Skip to contents

autoplay_move() scores the legal columns for a game state and returns the recommended column without changing the state. The default strategy is a depth-limited lookahead search. future_mode = "visible" plays fairly from the visible queue and uses independent planning seeds for unknown future tiles; future_mode = "rng" allows simulations to use the state's internal deterministic random-number stream.

Usage

autoplay_move(
  state,
  strategy = c("lookahead", "growth_lookahead", "monte_carlo", "greedy"),
  depth = 3L,
  simulations = 100L,
  horizon = 30L,
  beam_width = 10L,
  future_mode = c("visible", "rng"),
  seed = NULL
)

Arguments

state

A game-state list returned by new_game() or drop_tile().

strategy

Move-selection strategy: "lookahead", "growth_lookahead", "monte_carlo", or "greedy".

depth

Lookahead depth for the "lookahead" and "growth_lookahead" strategies.

simulations

Number of rollout simulations for "monte_carlo".

horizon

Maximum rollout length for "monte_carlo".

beam_width

Number of states retained per lookahead layer.

future_mode

Whether planning uses only visible future information or the state's deterministic RNG stream.

seed

Optional positive integer seed for visible-future planning.

Value

A list with column, strategy, future_mode, score_estimate, and a candidates data frame.

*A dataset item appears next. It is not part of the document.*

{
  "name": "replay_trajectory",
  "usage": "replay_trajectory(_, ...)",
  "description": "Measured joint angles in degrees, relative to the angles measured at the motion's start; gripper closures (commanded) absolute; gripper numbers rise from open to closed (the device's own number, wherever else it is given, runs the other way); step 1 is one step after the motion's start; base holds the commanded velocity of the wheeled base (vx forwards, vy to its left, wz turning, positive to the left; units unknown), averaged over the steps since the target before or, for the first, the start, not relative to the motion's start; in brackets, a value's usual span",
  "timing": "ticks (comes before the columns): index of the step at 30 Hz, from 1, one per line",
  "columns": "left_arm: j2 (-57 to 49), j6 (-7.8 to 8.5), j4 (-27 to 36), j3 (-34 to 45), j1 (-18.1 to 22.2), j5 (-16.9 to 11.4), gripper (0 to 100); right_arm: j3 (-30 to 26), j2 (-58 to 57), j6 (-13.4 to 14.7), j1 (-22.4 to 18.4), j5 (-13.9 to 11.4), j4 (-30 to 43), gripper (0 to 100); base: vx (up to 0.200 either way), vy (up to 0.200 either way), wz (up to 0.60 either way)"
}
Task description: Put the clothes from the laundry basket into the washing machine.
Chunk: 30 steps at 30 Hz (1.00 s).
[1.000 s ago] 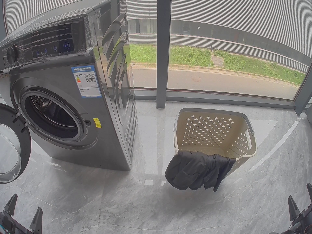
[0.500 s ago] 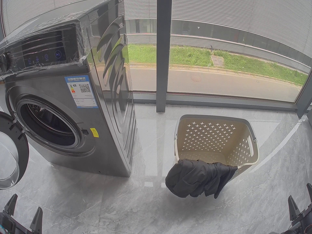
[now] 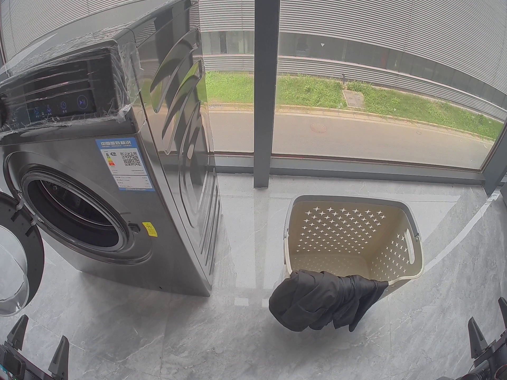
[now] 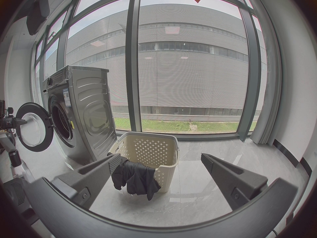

Reinforcement-learning extensions

Natural next steps include tabular Q-learning on handcrafted board features, approximate Q-learning using the current heuristic features, Deep Q-Networks with legal-action masks, PPO or actor-critic policy gradients, MCTS/UCT rollouts over the deterministic engine, and evolution strategies for tuning heuristic weights before introducing neural models.